**WHAT IS REQUIRED:**
In the data below, the copy begins at the line containing "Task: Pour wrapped" and runs through the last line; repeat those lines exactly, minus the pictures.

<<<<

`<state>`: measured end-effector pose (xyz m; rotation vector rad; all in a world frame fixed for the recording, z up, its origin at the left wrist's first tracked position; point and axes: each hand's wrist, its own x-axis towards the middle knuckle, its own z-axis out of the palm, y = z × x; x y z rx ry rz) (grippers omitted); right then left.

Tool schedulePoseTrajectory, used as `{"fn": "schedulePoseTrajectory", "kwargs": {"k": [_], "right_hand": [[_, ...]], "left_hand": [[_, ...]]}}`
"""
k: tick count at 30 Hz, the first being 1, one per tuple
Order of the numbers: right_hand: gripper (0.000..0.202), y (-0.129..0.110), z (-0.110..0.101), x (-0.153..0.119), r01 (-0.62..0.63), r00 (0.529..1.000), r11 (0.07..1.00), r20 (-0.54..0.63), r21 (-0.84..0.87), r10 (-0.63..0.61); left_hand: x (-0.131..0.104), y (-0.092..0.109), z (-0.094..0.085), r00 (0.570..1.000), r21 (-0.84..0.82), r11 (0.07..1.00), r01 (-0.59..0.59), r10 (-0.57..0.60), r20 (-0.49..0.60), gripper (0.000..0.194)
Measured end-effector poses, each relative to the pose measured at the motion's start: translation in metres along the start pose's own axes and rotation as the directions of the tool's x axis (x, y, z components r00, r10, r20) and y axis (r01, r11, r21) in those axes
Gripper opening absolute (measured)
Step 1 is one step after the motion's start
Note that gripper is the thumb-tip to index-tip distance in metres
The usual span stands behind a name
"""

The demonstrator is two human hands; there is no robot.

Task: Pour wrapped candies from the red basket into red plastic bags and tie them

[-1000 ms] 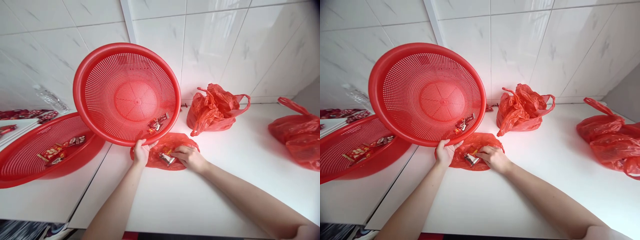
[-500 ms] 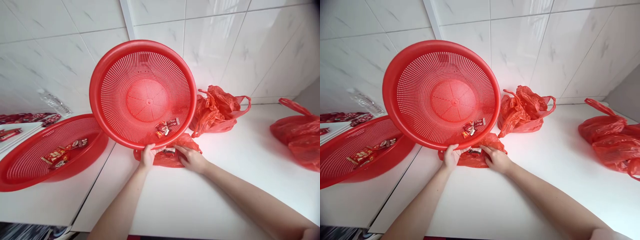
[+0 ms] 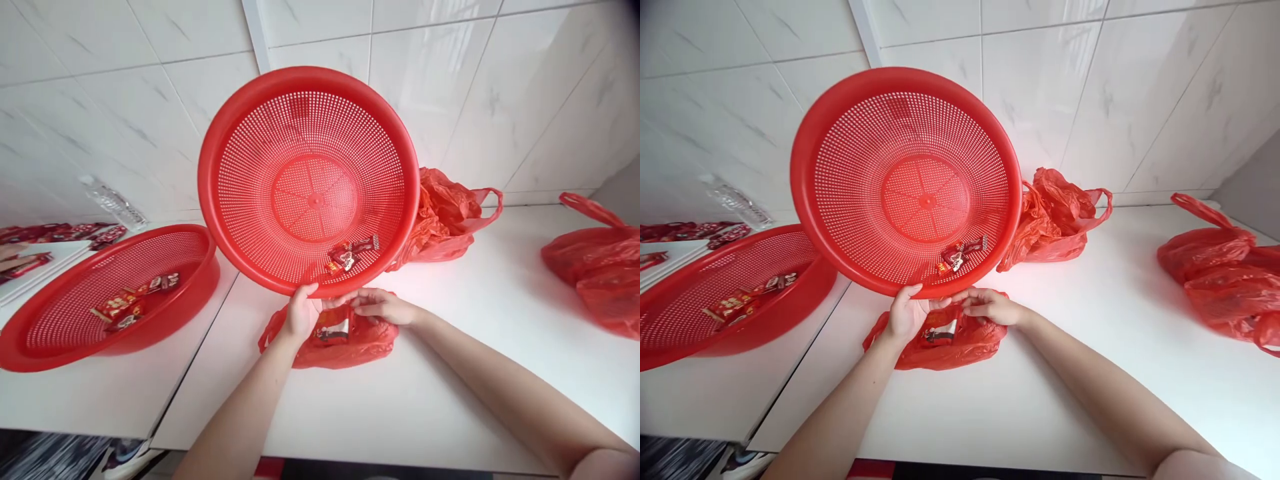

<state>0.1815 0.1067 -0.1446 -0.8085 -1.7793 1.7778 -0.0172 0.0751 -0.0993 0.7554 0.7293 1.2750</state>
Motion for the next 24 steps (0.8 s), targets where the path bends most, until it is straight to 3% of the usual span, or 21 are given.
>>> {"fn": "schedulePoseTrajectory", "kwargs": {"k": [2,7,14,16,18,20,22,24], "right_hand": [[0.023,0.000,-0.004,-0.002,0.039,0.999,0.991,0.003,0.127,-0.039],[0.020,-0.005,-0.002,-0.009,0.018,1.000,0.983,0.012,0.183,-0.020],[0.061,0.004,-0.006,-0.004,0.025,0.999,0.983,0.037,0.182,-0.033],[0.060,0.011,-0.005,-0.002,0.039,0.999,0.994,-0.017,0.104,-0.037],[0.045,0.015,-0.002,-0.004,0.097,0.983,0.987,-0.143,-0.125,-0.115],[0.032,0.013,0.002,-0.010,0.181,0.927,0.866,-0.213,-0.466,-0.308],[0.029,0.002,0.006,-0.017,0.260,0.866,0.617,-0.103,-0.743,-0.489],[0.031,-0.016,0.010,-0.021,0.309,0.824,0.387,0.041,-0.869,-0.565]], "left_hand": [[-0.002,-0.002,0.003,0.998,-0.045,0.999,0.017,-0.014,0.059,0.032],[-0.002,-0.006,0.000,0.988,-0.085,0.993,0.083,-0.071,0.139,0.040],[0.012,0.000,-0.021,0.986,-0.006,0.987,-0.161,0.161,-0.049,0.030],[0.015,0.005,-0.026,0.969,0.018,0.977,-0.211,0.212,-0.129,0.026],[0.015,0.009,-0.027,0.961,0.052,0.976,-0.211,0.217,-0.170,0.024],[0.013,0.011,-0.025,0.963,0.082,0.977,-0.195,0.207,-0.175,0.023],[0.011,0.011,-0.022,0.964,0.096,0.978,-0.186,0.200,-0.174,0.022],[0.008,0.009,-0.017,0.968,0.097,0.980,-0.172,0.187,-0.169,0.021]]}}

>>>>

**RESPONSE TO THE TASK:**
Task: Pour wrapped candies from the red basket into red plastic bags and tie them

[-1000 ms] 
[-500 ms] 
[+0 ms] 

<state>0.1815 0.1067 -0.1446 -0.8085 -1.7793 1.7778 -0.0172 0.0751 -0.0993 0.7554 0.7293 1.2750</state>
Motion for the next 24 steps (0.8 s), targets where the path bends most, until it is straight to 3% of the usual span, or 21 are given.
>>> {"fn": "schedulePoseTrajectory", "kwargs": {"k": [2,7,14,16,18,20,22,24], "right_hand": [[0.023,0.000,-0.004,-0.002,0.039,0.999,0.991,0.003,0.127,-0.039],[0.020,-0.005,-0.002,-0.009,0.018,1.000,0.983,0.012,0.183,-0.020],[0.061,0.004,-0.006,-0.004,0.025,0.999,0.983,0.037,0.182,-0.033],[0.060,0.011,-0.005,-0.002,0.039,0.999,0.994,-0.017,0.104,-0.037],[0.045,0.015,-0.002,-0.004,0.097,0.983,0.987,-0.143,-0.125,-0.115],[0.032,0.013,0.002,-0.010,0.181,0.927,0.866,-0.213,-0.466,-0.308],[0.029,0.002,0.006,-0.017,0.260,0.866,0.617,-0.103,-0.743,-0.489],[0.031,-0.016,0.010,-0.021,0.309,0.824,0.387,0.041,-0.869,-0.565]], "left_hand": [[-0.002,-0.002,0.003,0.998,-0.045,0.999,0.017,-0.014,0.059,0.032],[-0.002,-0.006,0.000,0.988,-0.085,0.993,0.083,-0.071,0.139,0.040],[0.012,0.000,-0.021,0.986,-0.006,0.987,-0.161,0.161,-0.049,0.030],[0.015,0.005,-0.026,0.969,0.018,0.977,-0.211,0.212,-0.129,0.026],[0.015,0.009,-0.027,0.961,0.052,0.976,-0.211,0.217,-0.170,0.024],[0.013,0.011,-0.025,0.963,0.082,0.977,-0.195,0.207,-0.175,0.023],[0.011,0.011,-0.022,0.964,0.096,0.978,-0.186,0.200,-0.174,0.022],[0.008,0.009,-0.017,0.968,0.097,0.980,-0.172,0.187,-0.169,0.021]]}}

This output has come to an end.